Pennsylvania Lt. Gov. John Fetterman continues a juvenile campaign to fly flags from his Capitol office in defiance of state law. He should stop his foot-stomping and start behaving like a grown-up and a responsible elected official.

To mark the month of June as Pride Month, Fetterman chose to display a Pride flag from his office balcony directly over the main entrance to the Capitol. Representatives from the state Department of General Services removed the flag while his office staff was at lunch. It was a repeat performance.

Indeed, Mr. Fetterman has previously disregarded a law passed last year that prohibits the display of any flag on the exterior of the Capitol other than the American, Pennsylvania or POW/MIA flags.

In fact, the law was passed in part because of Fetterman’s penchant for flying flags from his office balcony in support of causes he champions, such as LGBTQIA+ rights and the legalization of recreational marijuana.

So this is how it goes: Fetterman hangs a flag or banner, General Services workers take it down. Repeat. A spokeswoman for the lieutenant governor said initially the workers would leave the flags folded in his office but they have since opted to confiscate them. To date, more than 10 flags have been removed.

This is a waste of everyone’s time, and Fetterman needs to put an end to it. He has made the issue more about political grandstanding than a show of support for a movement, and it cheapens the causes he hopes to highlight.

This is not about limiting Fetterman’s right to express his opinion.

He can, and should, display the flags at his home or on his property. He can make them available to other supporters. He can help garner support for legislation that benefits the LGBTQIA+ community. He can whip up support for legalized pot. But this childish game with the General Services Department borders on the absurd.

The law limiting flag displays, which was signed by Fetterman’s boss, Gov. Tom Wolf, makes some sense.

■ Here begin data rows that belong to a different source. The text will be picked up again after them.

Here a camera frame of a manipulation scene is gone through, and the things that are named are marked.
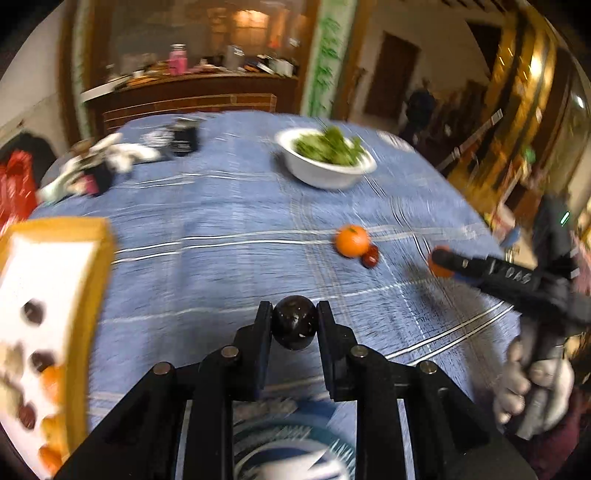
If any wooden sideboard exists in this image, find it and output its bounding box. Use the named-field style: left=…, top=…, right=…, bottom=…
left=69, top=0, right=319, bottom=139

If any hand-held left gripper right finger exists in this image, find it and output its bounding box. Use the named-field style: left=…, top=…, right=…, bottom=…
left=316, top=301, right=539, bottom=480

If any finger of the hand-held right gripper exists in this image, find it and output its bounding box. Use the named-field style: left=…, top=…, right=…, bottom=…
left=431, top=248, right=490, bottom=284

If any person's right hand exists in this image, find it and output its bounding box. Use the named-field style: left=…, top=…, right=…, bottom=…
left=492, top=340, right=575, bottom=425

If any pink bottle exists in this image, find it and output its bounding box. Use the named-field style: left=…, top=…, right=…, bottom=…
left=168, top=45, right=188, bottom=75

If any white glove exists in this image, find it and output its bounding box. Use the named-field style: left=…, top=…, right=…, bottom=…
left=106, top=134, right=161, bottom=174
left=37, top=161, right=80, bottom=204

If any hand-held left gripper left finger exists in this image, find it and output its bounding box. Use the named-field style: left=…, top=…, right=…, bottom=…
left=55, top=301, right=274, bottom=480

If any bamboo wall painting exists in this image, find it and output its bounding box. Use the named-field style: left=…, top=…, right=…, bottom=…
left=302, top=0, right=352, bottom=118

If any black cloth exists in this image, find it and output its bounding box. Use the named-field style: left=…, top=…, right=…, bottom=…
left=0, top=131, right=61, bottom=222

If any green lettuce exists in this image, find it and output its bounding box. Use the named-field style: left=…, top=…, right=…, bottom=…
left=295, top=127, right=365, bottom=166

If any red plastic bag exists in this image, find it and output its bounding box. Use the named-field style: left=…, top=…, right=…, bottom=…
left=0, top=150, right=38, bottom=222

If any white bowl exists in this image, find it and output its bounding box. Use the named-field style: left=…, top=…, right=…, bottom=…
left=274, top=128, right=377, bottom=190

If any blue plaid tablecloth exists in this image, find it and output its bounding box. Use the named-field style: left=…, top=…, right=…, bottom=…
left=28, top=113, right=522, bottom=480

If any metal rod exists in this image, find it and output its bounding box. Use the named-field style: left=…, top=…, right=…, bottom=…
left=436, top=111, right=504, bottom=171

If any yellow-rimmed white tray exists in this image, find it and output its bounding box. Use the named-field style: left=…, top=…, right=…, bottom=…
left=0, top=217, right=116, bottom=478

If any wooden door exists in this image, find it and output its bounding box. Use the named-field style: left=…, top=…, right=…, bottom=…
left=365, top=32, right=421, bottom=123

Fetterman may consider his causes worthy endeavors, but what’s to stop a future lieutenant governor from hanging a Confederate flag from that balcony, or another banner that is offensive to most?

More importantly, does the lieutenant governor get to pick and choose which laws he respects and which ones he can simply ignore without serious repercussion? If the flag display law is so offensive to him, he should spearhead a campaign to amend it.

Otherwise, Fetterman should adhere to the oath of office he took and uphold the laws of the commonwealth.